_TASK BRIEF_: For this exercise, reproduce each entry below exactly, excluding pictures.

_MATERIAL PROVIDED_:
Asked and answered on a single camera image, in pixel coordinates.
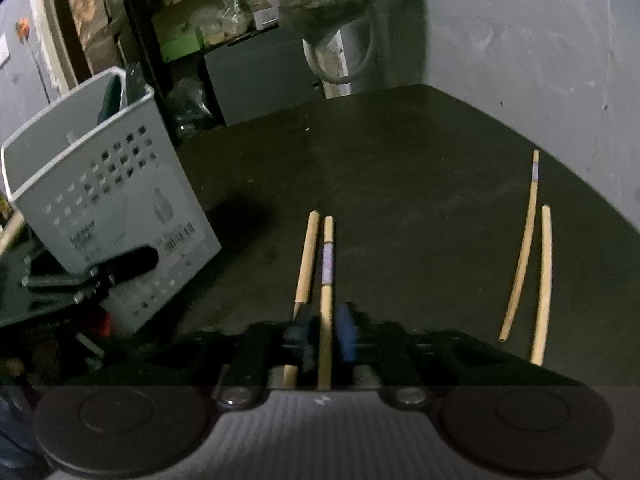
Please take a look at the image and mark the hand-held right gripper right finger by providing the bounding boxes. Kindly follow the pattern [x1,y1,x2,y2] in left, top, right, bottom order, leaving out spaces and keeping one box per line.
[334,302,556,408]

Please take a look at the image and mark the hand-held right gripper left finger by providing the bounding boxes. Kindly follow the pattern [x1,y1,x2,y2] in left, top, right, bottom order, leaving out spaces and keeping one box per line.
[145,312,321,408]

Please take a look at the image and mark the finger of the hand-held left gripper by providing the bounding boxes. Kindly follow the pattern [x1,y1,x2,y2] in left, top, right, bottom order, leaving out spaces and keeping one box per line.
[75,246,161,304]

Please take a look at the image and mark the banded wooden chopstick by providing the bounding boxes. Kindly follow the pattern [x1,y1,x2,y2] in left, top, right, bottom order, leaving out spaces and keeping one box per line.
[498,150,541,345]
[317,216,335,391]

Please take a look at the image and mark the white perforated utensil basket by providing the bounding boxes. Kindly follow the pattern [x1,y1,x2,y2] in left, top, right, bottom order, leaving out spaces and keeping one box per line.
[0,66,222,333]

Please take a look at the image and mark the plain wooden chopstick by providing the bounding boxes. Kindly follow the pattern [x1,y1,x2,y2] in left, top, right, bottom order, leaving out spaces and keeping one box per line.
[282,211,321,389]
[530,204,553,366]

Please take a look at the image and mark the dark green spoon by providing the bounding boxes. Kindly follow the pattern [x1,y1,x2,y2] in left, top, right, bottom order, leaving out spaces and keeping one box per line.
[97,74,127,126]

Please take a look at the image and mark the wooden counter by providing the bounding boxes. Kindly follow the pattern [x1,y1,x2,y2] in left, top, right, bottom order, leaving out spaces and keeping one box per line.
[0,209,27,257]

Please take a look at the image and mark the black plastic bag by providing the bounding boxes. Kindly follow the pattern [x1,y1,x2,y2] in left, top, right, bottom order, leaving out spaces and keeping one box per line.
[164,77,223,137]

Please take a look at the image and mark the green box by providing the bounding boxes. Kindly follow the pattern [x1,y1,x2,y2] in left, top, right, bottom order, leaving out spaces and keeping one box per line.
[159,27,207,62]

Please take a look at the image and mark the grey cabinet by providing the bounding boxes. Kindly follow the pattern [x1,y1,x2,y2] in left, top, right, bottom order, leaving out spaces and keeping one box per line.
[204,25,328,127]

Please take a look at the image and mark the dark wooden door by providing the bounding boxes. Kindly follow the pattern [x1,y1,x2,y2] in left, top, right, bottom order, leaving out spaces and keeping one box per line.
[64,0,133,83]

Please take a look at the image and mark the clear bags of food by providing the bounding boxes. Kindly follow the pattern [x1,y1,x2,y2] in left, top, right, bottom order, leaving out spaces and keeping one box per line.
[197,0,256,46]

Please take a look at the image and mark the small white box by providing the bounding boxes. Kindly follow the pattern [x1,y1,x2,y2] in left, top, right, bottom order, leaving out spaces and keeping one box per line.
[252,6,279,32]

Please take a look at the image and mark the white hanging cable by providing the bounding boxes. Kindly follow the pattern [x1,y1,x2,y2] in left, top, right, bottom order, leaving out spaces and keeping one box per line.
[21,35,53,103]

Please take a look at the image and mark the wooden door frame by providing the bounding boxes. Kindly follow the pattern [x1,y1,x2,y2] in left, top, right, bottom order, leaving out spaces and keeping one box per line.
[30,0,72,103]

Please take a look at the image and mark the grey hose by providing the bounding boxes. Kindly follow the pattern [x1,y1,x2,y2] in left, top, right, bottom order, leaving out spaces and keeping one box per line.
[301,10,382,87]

_EXERCISE RESULT_:
Asked and answered on a single camera image, in pixel coordinates.
Please take a look at the image and mark the hand-held right gripper right finger by providing the bounding boxes. Kindly follow the pattern [x1,y1,x2,y2] in left, top, right, bottom order, leaving out spaces and keeping one box per line.
[334,302,556,408]

Please take a look at the image and mark the hand-held right gripper left finger by providing the bounding boxes. Kindly follow the pattern [x1,y1,x2,y2] in left, top, right, bottom order, leaving out spaces and keeping one box per line.
[145,312,321,408]

Please take a look at the image and mark the finger of the hand-held left gripper by providing the bounding boxes. Kindly follow the pattern [x1,y1,x2,y2] in left, top, right, bottom order, leaving out spaces and keeping one box per line.
[75,246,161,304]

Please take a look at the image and mark the banded wooden chopstick by providing the bounding boxes. Kindly follow the pattern [x1,y1,x2,y2] in left, top, right, bottom order, leaving out spaces and keeping one box per line.
[498,150,541,345]
[317,216,335,391]

Please take a look at the image and mark the white perforated utensil basket by providing the bounding boxes. Kindly follow the pattern [x1,y1,x2,y2] in left, top, right, bottom order, leaving out spaces and keeping one box per line.
[0,66,222,333]

Please take a look at the image and mark the plain wooden chopstick by providing the bounding boxes. Kindly follow the pattern [x1,y1,x2,y2] in left, top, right, bottom order, leaving out spaces and keeping one box per line.
[282,211,321,389]
[530,204,553,366]

Please take a look at the image and mark the dark green spoon by providing the bounding boxes. Kindly follow the pattern [x1,y1,x2,y2] in left, top, right, bottom order, leaving out spaces and keeping one box per line.
[97,74,127,126]

Please take a look at the image and mark the wooden counter by providing the bounding boxes. Kindly follow the pattern [x1,y1,x2,y2] in left, top, right, bottom order, leaving out spaces and keeping one box per line.
[0,209,27,257]

Please take a look at the image and mark the black plastic bag by providing the bounding boxes. Kindly follow the pattern [x1,y1,x2,y2] in left, top, right, bottom order, leaving out spaces and keeping one box per line.
[164,77,223,137]

Please take a look at the image and mark the green box by providing the bounding boxes. Kindly follow the pattern [x1,y1,x2,y2] in left, top, right, bottom order, leaving out spaces and keeping one box per line.
[159,27,207,62]

Please take a look at the image and mark the grey cabinet by providing the bounding boxes. Kindly follow the pattern [x1,y1,x2,y2] in left, top, right, bottom order, leaving out spaces and keeping one box per line.
[204,25,328,127]

Please take a look at the image and mark the dark wooden door by providing the bounding boxes. Kindly follow the pattern [x1,y1,x2,y2] in left, top, right, bottom order, leaving out spaces and keeping one box per line.
[64,0,133,83]

Please take a look at the image and mark the clear bags of food by providing the bounding boxes. Kindly follow the pattern [x1,y1,x2,y2] in left, top, right, bottom order, leaving out spaces and keeping one box per line.
[197,0,256,46]

Please take a look at the image and mark the small white box by providing the bounding boxes. Kindly follow the pattern [x1,y1,x2,y2] in left, top, right, bottom order, leaving out spaces and keeping one box per line.
[252,6,279,32]

Please take a look at the image and mark the white hanging cable by providing the bounding boxes. Kindly follow the pattern [x1,y1,x2,y2] in left, top, right, bottom order, leaving out spaces and keeping one box per line.
[21,35,53,103]

Please take a look at the image and mark the wooden door frame by providing the bounding boxes. Kindly follow the pattern [x1,y1,x2,y2] in left, top, right, bottom order, leaving out spaces and keeping one box per line.
[30,0,72,103]

Please take a look at the image and mark the grey hose by providing the bounding boxes. Kindly follow the pattern [x1,y1,x2,y2] in left, top, right, bottom order, leaving out spaces and keeping one box per line.
[301,10,382,87]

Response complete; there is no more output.